Match the string "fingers" against each line below, and copy every line that matches.

Data excerpt
########
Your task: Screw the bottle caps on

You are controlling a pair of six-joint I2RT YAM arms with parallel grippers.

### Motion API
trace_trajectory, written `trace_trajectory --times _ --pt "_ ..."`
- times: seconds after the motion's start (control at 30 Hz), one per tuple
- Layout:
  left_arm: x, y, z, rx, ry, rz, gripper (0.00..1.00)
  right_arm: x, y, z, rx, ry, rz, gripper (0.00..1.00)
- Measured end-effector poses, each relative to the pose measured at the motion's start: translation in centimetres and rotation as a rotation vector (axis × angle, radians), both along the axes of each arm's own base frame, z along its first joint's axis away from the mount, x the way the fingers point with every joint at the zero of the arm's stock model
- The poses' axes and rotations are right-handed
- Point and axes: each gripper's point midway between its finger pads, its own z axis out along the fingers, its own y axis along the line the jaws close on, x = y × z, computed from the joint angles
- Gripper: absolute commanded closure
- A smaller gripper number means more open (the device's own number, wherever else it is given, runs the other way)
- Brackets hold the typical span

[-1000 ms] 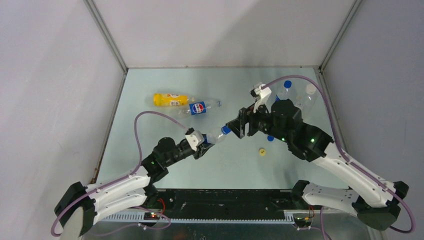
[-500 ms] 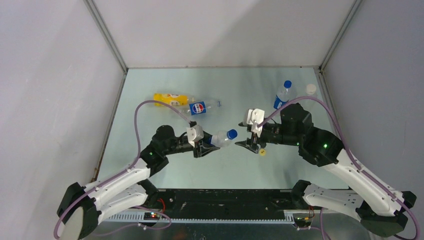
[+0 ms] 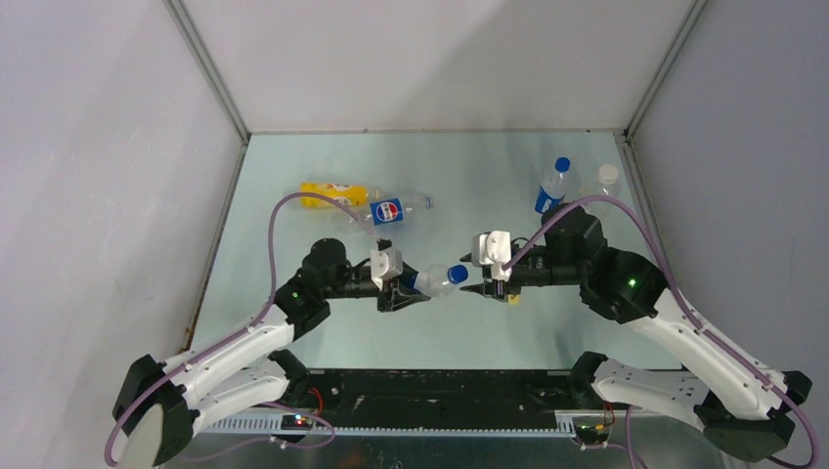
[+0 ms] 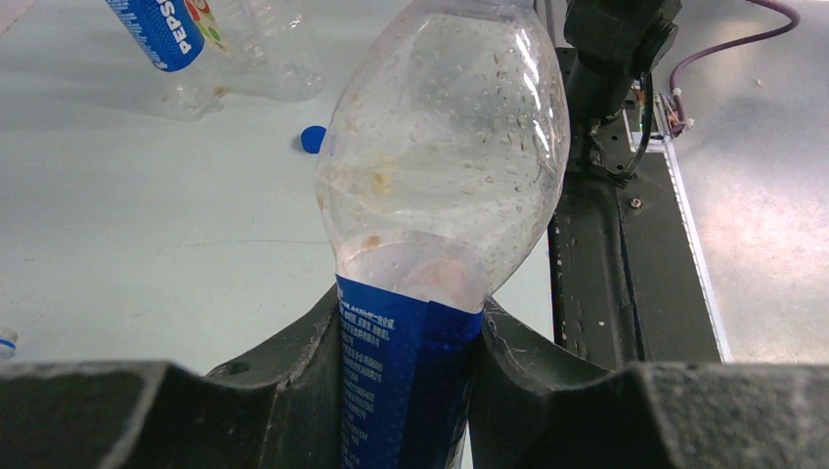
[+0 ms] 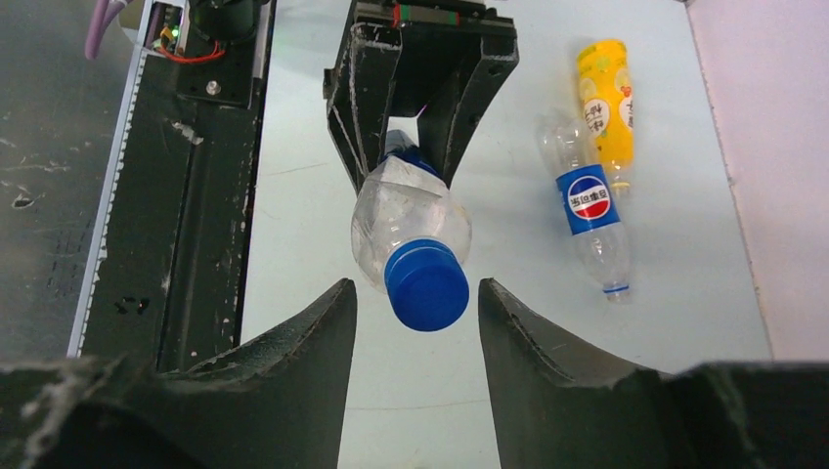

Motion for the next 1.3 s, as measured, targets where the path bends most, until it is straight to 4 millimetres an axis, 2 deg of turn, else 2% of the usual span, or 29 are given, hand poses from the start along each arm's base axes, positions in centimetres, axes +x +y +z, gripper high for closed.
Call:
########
Response to the exercise
- Measured end-effector poses, each relative to the pose measured at the motion's start: translation in centimetres and rotation as a rotation vector (axis × angle, radians), both along the axes of each arm's own base frame, z along its first joint's axis away from the mount, x the way the fingers point with every joint at the zero of the arm's stock model
- Point and axes: each gripper's point midway between its finger pads, its own z axis out along the fingers, its own y axis along the line the jaws close on, x = y × z, computed from the joint angles

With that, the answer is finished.